إِنَّ هذَا الْمَالَ خُضِرَةٌ حُلْوَةٌ فَمَنْ أَخَذَهُ بِطِيْبِ نَفْسٍ بُوْرِكَ لَهُ فِيْهِ وَمَنْ أَخَذَهُ بِإِشْرَافِ نَفْسٍ لَمْ يُبَارَكْ لَهُ فِيْهِ وَكَانَ كَالَّذِيْ يَأْكُلُ وَلَا يَشْبَعْ (رواه البخاري ومسلم)

“Wahai Hakim, harta itu memang indah dan manis, maka barang siapa mengambilnya dengan kelapangan hati, maka diberkahi, maka barang siapa menerimanya  dengan penuh kerakusan maka ia tidak diberkahi, bagaikan penyantap makanan yang tidak pernah kenyang”. (HR. Bukhari, No: 6441, Muslim, No: 1035).

Nabi melanjutkan sabdanya: 

وَاليَدُ العُلْيَا خَيْرٌ مِنَ اليَدِ السُّفْلَى (رواه البخاري)

"Tangan di atas lebih baik dari tangan di bawah”. Hakim menyambut peringatan Rasulullah, ia berkata: 

وَالَّذِيْ بَعَثَكَ بِالْحَقِّ لَا أَرْزَأُ أَحَداً بَعْدَكَ شَيْئاً. حَتَّى أُفَارِقَ الدُّنْيَا. (رواه البخاري ومسلم)

“Wahai Rasulullah demi Tuhan yang mengutusmu dengan hak, sesungguhnya aku tidak menereima pemberian apapun dari seseorang sejak ini hingga aku meninggal dunia”. (HR. Bukhari, No: 2974 Muslim, No: 717 ).

Pada masa Khalifah Abu Bakar, Hakim mendapat bantuan dari Baitul Mal. Ia menolak bantuan itu, pada masa Umar pun ia diberi bantuan dari Baitul Mal, ia juga menolak pemberian itu. Dalam riwayat yang shahih disebutkan bahwa ia tidak mau menerima pemberian orang lain sampai ia wafat.

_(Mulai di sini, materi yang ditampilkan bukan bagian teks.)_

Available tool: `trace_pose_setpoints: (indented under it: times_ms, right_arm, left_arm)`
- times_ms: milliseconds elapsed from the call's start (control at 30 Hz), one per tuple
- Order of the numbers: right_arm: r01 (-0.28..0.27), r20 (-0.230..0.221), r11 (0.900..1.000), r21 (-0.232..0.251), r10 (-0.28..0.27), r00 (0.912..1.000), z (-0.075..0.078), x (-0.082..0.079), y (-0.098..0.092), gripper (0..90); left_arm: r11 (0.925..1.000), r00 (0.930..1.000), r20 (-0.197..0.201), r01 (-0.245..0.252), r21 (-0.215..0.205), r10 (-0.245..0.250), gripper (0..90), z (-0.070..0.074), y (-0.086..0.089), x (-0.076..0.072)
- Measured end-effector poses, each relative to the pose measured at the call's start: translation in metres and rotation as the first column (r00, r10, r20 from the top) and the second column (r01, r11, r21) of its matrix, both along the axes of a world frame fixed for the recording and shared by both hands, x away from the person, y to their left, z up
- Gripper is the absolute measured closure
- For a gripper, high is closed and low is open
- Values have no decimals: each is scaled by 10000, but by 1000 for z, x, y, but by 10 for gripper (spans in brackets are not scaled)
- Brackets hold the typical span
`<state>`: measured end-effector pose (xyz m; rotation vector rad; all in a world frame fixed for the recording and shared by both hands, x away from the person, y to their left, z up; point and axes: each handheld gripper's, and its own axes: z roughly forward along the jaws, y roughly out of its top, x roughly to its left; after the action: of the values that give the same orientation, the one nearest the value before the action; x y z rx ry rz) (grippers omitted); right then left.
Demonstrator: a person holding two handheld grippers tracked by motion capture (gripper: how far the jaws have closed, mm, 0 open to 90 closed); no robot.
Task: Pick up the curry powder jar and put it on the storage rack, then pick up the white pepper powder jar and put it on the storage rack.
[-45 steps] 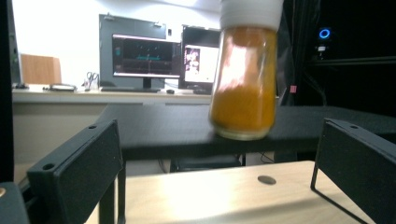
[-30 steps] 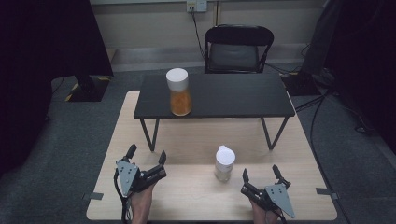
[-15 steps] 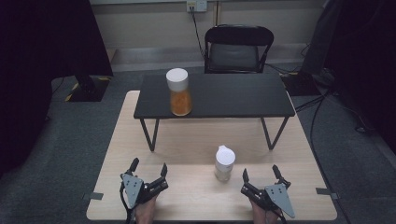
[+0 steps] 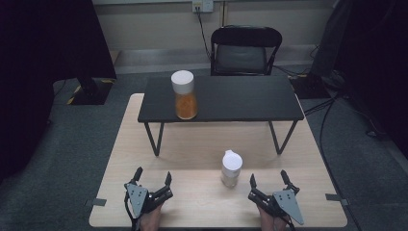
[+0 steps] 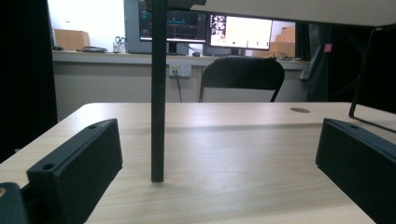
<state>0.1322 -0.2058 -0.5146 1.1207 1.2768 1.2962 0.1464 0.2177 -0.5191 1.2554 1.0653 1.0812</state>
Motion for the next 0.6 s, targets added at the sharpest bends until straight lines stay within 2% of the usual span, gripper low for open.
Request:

Bila kita memperhatikan beberapa pengarahan dari uraian di atas, kita pasti akan menyadari betapa agungnya akhlak yang diajarkan Rasulullah s.a.w. Betapa mulianya mereka yang meniti jalan yang ditempuh oleh Rasul akhir zaman itu dan para sahabatnya. Allah s.w.t. berfirman:

لِلْفُقَرَاءِ الَّذِينَ أُحْصِرُوا فِي سَبِيلِ اللَّهِ لَا يَسْتَطِيعُونَ ضَرْبًا فِي الْأَرْضِ يَحْسَبُهُمُ الْجَاهِلُ أَغْنِيَاءَ مِنَ التَّعَفُّفِ تَعْرِفُهُمْ بِسِيمَاهُمْ لَا يَسْأَلُونَ النَّاسَ إِلْحَافًا وَمَا تُنْفِقُوا مِنْ خَيْرٍ فَإِنَّ اللَّهَ بِهِ عَلِيمٌ

“(Berinfaqlah) kepada orang-orang fakir yang terikat (oleh jihad) di jalan Allah, mereka tidak dapat (berusaha) di bumi, orang yang tidak tahu menyangka mereka orang kaya karena memelihara diri dari minta-minta. Kamu kenal mereka dengan melihat sifat-sifatnya, mereka tidak meminta kepada orang secara mendesak. Dan apa saja harta yang baik yang kamu nafkahkan (di jalan Allah), maka sesungguhnya Allah Maha Mengatahui”. (QS. Al-Baqarah, 2: 273).